Jon: Here’s my thing: the Cavs could’ve possibly landed Bledsoe in exchange for Irving. If the Cavs pull off that deal and the rumored Kevin Love-for-Paul George swap, THEN we can discuss killing trades. But Gilbert decided to let GM David Griffin walk rather than rightfully extending his contract, which likely helped kill ongoing talks. It’s not unreasonable to think that perhaps LeBron James might have postponed his departure for L.A. if the Cavs had rounded up that kind of supporting cast.

Irving may walk and leave the Celtics with nothing and the Cavs do have at least Colin Sexton to show for it, but we’re not exactly going to be waxing poetic about this trade for the next few decades.

3) Has Magic Johnson somehow done more damage to the Lakers post-resignation than pre-resignation?

Dom: I would say no but that’s more a testament to how poorly he managed the roster than to anything he’s done now. Between trading Russell, letting Lopez walk, pretty much everything done last summer, and somewhat missing on a bunch of number 2 picks (though his later picks were solid) he probably did more damage when he was with the team. However, this whole thing just opened up how messed up that situation was where nobody trusted anyone and they basically created a role just for him and really only because he’s Magic Johnson. The real damage done was that we all missed out on years of Magic on twitter.

Nile: Magic’s interview exposed the inner workings of the Lakers front office. It does more damage now because he is no longer there to save face for the Lakers because of who he is. Also, the fact that Magic said all this closer to free agency may affect how free agents view coming to LA to play alongside Lebron.

Jon: To echo the gentlemen above, Magic has helped reveal the chaotic inner workings of the Lakers. If L.A. happens to snag another star player in free agency, it may help wash a lot of this away until the next crisis.

4) Despite losing in the first round, can you make a case that OKC is in a better position than the Blazers? Is it possible that OKC could make a run like the Blazers did this season? Why or why not?

Dom: I don’t think so though their contract situation is going to be similar very soon with Lillard’s supermax. Their second best player was missing for the postseason and their 3rd best played rather well so I’d say he at least upped his trade value if they go that route. I’d take Collins over any of OKC’s rookie scale players, and their coach is just better overall, Lillard’s game probably ages better than Westbrook’s (though nearly $53 million at age 34 or 35 is incredible) and for a few years now they’ve overachieved every regular season where OKC hasn’t. I wouldn’t be the least surprised if the Thunder are in the lottery next year even with this payroll. Nurkic should be back at some point and either way I’d expect Portland in the postseason at minimum and they’ve got better youth going forward.

I also struggle to see OKC making a push like they did because they’re so restricted in what they can do with the roster and lack a lot of what’s needed in the modern NBA. They’ve got no real shooting threats, no depth, a handful of injuries already going into the season (we don’t know if PG will start the year and Roberson missing a year and a half likely means he’s at absolute best a bench quality player), a not great coaching situation and an aging star who’s dropped off both of the last two seasons.

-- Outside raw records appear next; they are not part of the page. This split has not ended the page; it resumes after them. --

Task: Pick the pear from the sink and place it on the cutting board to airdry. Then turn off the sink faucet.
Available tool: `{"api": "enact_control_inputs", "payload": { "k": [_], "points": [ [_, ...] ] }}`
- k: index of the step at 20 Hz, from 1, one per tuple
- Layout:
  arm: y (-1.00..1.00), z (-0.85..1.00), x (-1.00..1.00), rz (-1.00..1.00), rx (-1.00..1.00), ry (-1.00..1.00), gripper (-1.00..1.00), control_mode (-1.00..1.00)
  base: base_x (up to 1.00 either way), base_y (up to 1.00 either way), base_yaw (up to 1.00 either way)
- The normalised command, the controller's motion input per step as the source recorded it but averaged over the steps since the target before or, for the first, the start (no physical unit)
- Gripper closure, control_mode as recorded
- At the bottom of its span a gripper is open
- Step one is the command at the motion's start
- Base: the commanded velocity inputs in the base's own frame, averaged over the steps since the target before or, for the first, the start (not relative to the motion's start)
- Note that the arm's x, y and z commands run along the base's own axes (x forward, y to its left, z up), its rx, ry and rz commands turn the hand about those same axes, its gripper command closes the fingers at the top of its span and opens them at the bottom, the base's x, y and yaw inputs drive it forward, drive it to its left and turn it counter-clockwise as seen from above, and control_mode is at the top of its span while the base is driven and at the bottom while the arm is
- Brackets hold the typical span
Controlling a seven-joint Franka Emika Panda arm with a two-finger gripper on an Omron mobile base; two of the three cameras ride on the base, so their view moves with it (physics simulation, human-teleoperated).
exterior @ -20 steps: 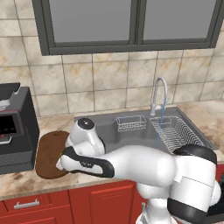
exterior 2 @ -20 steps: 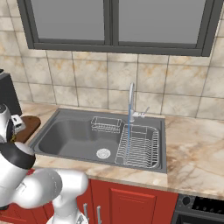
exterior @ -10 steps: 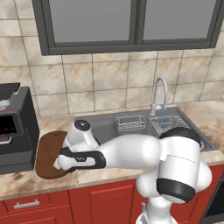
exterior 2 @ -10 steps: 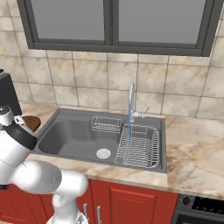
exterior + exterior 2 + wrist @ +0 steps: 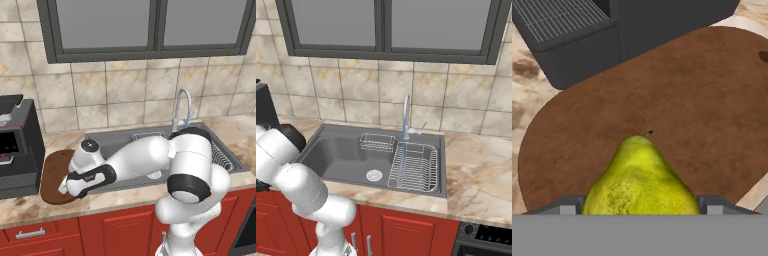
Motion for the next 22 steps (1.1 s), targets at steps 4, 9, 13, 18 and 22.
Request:
{"api": "enact_control_inputs", "payload": {
  "k": [4, 9, 13, 18, 22],
  "points": [
    [0.16, -0.13, 0.14, 0.00, -0.01, 0.00, 1.00, -1.00, 0.00, 0.00, 0.00],
    [0.19, -0.13, 0.15, 0.00, -0.01, 0.00, 1.00, -1.00, 0.00, 0.00, 0.00],
    [0.19, -0.12, 0.15, 0.00, -0.02, 0.00, 1.00, -1.00, 0.00, 0.00, 0.00],
    [0.14, -0.10, 0.07, 0.00, -0.02, 0.00, -1.00, -1.00, 0.00, 0.00, 0.00],
    [0.00, 0.00, 0.00, 0.00, 0.00, 0.00, -1.00, -1.00, 0.00, 0.00, 0.00]
  ]
}}
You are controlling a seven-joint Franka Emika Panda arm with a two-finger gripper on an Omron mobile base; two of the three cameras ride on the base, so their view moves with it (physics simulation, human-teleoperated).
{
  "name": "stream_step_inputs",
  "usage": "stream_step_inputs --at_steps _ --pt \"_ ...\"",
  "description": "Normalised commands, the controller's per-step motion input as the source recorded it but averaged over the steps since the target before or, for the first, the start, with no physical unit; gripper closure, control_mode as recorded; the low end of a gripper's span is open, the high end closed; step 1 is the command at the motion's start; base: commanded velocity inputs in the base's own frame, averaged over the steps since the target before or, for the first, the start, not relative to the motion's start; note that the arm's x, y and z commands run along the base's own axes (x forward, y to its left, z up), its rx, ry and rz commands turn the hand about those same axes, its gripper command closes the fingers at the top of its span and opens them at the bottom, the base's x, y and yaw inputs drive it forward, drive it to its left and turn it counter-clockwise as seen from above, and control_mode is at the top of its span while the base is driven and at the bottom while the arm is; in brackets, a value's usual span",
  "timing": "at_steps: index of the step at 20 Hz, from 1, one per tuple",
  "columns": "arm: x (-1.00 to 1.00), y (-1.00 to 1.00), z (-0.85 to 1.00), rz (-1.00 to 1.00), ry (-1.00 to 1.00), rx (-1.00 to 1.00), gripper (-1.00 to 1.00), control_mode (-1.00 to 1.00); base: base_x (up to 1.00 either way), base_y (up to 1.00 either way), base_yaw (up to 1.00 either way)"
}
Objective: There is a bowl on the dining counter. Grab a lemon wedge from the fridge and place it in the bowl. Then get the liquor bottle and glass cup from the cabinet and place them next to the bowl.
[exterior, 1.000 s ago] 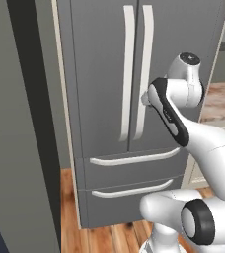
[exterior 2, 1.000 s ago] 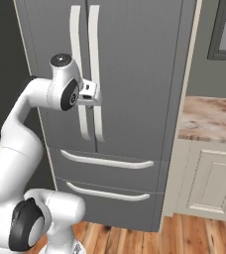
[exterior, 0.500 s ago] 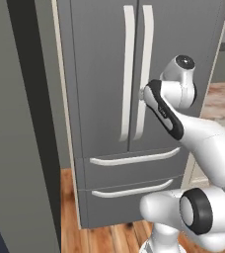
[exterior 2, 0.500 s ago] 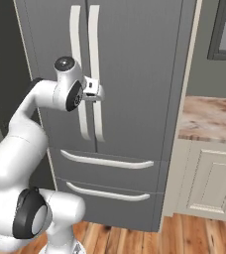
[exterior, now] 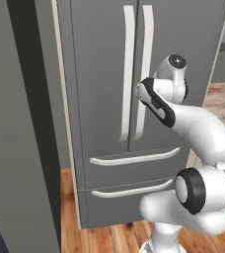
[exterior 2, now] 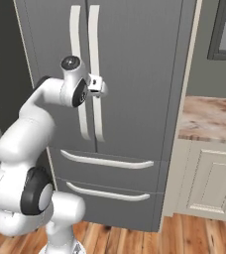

I don’t like to be doom and gloom for any team I like but I’m really struggling with an optimistic outlook for OKC.

Nile: OKC and Portland have similar talent on their rosters. Both have two stars leading their teams, but Portland right now has a better supporting cast and that’s why they made this run. If OKC can improve the supporting cast they can easily be in the Western Conference Finals next year.

Jon: I found this interesting because there are a lot of similarities in the two teams, with the added bonus that George is a finalist for both MVP and DPOY. The role players need to be churned and they need to figure out how to maintain an identity for longer than 20 games or so. But I feel like OKC’s ceiling is higher, and that Portland broke through it.